Hats off to The Tablet, the international Catholic news weekly based in London, for two back-to-back stories. Last week you recall, writer Robert Mickens opened up the back story on the investigation into the U.S. Leadership Conference of Women's Religions. Mickens laid out the work of the tag team of Arcbhishop-designate William Lori, of Bridgeport, Conn., en route to the Archdiocse of Baltimore, Maryland, and disgraced U.S. Cardinal Bernard Law.

Says Mickens:

Both Cardinal Law and Archbishop Lori (he was appointed to the prestigious see of Baltimore in March) have long supported women’s religious orders that have distanced themselves from the LCWR. Cardinal Law, 80, staffs his residence in Rome with the Mercy Sisters of Alma (Michigan) and Archbishop Lori, 61, helped set up several traditional communities of sisters during his tenure in Bridgeport (2001-12). All these communities, marked by their loyalty to the hierarchy, belong to the Conference of Major Superiors of Women Religious (CMSWR), which broke away from the LCWR in 1992.

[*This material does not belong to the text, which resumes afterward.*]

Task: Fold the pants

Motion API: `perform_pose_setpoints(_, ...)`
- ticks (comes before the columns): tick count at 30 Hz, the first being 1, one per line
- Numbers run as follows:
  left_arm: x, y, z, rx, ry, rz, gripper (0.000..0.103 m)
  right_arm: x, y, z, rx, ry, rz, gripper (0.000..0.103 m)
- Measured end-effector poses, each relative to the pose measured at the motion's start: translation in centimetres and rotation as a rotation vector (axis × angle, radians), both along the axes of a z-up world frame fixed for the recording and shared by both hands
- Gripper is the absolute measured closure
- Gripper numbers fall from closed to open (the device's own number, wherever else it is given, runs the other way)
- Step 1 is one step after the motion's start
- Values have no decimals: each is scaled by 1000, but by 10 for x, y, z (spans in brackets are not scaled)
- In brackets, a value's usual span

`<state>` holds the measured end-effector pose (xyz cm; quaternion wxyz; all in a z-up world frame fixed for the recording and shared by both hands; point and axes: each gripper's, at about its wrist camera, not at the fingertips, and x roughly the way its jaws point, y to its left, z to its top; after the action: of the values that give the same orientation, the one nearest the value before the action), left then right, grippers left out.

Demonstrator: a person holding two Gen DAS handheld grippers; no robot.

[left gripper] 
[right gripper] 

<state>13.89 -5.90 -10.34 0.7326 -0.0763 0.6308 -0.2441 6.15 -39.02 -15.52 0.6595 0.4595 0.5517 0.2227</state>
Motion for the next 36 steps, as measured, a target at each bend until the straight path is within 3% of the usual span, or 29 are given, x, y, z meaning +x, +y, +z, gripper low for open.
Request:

Incidentally, Cardinal Law was a member of the Vatican’s Congregation for Religious when it launched its own visitation – separate from the CDF investigation – of women’s communities in the US. According to news reports, that project was at least partially funded by the Knights of Columbus, a wealthy fraternal order of Catholic men for whom Archbishop Lori has been supreme chaplain since 2005. Under the leadership of an influential Washington lawyer and former Reagan White House official, Carl Anderson, the knights have increasingly backed conservative causes and routinely make sizeable donations to the Holy See. Mr Anderson is a member or consultor of several Vatican offices, and one of the five-man board of directors for the so-called Vatican Bank. His close association with the Vatican and Archbishop Lori, and the archbishop’s own determination to bring the LCWR into line, should not be underestimated.

Today, The Tablet has a story by Duncan MacLaren, who worked for 12 years in the general secretariat of Caritas Internationalis, eight of them as secretary general.

MacLaren provides additional insight into the back story of the Vatican's Cor Unum's control over Caritas Internationalis. It's strange stuff and suggests that high octane clericalism is alive and well in parts of the Vatican.

It will come as no surprise then if Caritas Internationalis starts to lose material sums of donor dollars, and its effectiveness in serving the poor is significantly compromised.

But hey, this is the tenor of the times inside the hierarchy of the church.